Centrix (centrixdental.com) just introduced NoCord VPS, which actually contains 15% alum for hemostasis and a very small injection tip that is claimed, along with the MegaBody Tray Material (Centrix), to force the light body into the sulcus. In addition, Centrix has a similar valuable product called Nomix take-home cement, which can be used when the impression technique includes a temporary crown and bridge. Nomix comes in 0.5-g tubes that can be given to patients. It is a moisture-activated, noneugenol temporary cement that patients can easily use and that will allay their fears of temps coming off at inopportune times.
Also, I recently came across a power impression gun that holds standard cartridges from Practicon (BFC3 Motorized Impression Gun) (practicon.com) and expresses the material at a constant rate with just a press of a trigger-type button.
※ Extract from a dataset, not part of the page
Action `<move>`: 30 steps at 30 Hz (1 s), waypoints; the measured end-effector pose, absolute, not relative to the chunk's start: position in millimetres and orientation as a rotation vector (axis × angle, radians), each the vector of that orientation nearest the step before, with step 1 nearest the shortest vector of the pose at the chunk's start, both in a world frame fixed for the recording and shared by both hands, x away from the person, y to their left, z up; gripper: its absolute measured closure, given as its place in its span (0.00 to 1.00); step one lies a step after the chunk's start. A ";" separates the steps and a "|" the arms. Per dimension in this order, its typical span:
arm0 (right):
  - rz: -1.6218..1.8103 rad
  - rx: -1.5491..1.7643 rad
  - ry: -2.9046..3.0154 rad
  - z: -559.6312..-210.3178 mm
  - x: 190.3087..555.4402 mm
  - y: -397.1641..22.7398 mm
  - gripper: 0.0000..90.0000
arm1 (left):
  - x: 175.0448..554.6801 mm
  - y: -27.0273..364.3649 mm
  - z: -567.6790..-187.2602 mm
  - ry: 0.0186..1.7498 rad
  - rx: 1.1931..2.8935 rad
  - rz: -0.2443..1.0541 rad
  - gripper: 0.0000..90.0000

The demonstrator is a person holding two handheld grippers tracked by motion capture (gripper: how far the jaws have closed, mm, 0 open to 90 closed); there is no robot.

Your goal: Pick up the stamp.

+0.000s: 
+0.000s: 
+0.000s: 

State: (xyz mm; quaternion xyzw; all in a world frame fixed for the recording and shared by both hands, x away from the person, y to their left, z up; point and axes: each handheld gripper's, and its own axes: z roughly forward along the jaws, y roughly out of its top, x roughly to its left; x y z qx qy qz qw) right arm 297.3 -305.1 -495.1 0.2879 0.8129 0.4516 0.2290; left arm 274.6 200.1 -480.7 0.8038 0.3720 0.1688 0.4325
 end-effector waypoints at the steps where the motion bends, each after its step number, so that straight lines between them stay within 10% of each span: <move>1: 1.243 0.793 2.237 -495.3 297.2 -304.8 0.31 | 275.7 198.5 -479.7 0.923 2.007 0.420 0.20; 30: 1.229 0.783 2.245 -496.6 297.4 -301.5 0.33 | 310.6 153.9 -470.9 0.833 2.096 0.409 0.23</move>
All of these products have tray/heavy body materials as well as the alginate substitutes that come in larger 380-mL cartridges or money-saving foil packs that allow you to load a tray from a dispenser. The advantages of these, other than their per unit costs, are the speed of loading the trays and the little waste they generate. Each company sells its own brand, but the cartridges are uniform across the products, save a few that might require a reusable adaptor. Some examples of these dispensers include the Pentamix 3 Automatic Mixing Unit (3M), duomix (Dentsply Sirona Restorative), and Sympress (Kettenbach LP).
Impressions are not dead. Will they ultimately be replaced? It will take a while before the older dentists who say “I have been using impressions for years and get great results” begin to retire and the new lab technicians who have never seen wax and plaster start to appear. New materials will also push toward digital: There are in-office and laboratory scanners that can put these impressions into the digital workflow, so even the holdouts can be part of this new wave. Evolution is the name of the game.